(EXERCISE DESCRIPTION):
Only the pictures are dropped. Restate each line below word for word.

(INFORMATION PROVIDED):
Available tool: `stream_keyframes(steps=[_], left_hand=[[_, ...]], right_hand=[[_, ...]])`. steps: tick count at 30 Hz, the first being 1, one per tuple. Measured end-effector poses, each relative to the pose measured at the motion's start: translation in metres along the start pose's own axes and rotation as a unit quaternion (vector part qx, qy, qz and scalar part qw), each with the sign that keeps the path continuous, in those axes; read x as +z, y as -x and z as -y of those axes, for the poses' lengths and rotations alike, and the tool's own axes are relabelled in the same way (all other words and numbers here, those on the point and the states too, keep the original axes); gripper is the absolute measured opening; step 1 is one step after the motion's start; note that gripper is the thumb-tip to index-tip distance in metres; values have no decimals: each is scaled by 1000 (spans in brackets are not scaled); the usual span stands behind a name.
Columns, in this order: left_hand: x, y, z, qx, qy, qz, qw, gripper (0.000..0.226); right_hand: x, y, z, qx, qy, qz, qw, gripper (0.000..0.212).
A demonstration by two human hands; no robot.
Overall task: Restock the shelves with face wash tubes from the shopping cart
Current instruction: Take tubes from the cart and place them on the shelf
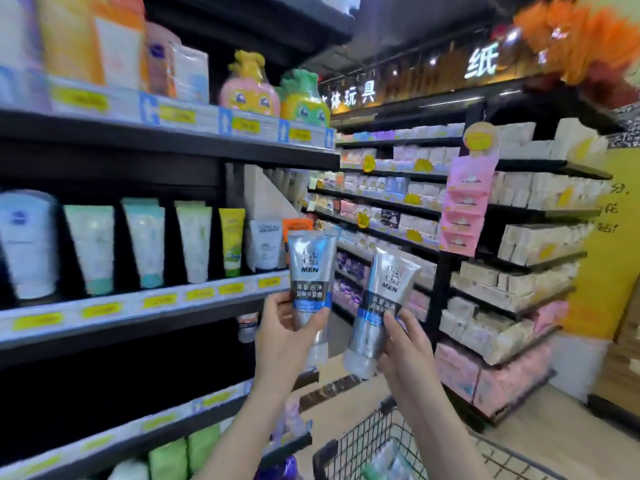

(EXERCISE RESULT):
Available tool: `stream_keyframes(steps=[_], left_hand=[[_, ...]], right_hand=[[_, ...]])`. steps: tick count at 30 Hz, the first being 1, one per tuple. Measured end-effector poses, each relative to the pose measured at the motion's start: translation in metres along the start pose's own axes and rotation as a unit quaternion (vector part qx, qy, qz and scalar part qw), each with the sign that keeps the path continuous, in those axes; read x as +z, y as -x and z as -y of those axes, for the poses' lengths and rotations alike, and the tool's own axes are relabelled in the same way (all other words and numbers here, those on the point and the states too, keep the original axes); gripper is the absolute measured opening; step 1 is one step after the motion's start; note that gripper is the thumb-tip to index-tip distance in metres; values have no decimals: each is scaled by 1000 (spans in brackets are not scaled); the usual span stands behind a name.
Columns, in this order: left_hand: x, y, z, qx, qy, qz, qw, gripper (0.000..0.226); right_hand: x, y, z, qx, qy, qz, qw, gripper (0.000..0.212).
A demonstration by two human hands; no robot.
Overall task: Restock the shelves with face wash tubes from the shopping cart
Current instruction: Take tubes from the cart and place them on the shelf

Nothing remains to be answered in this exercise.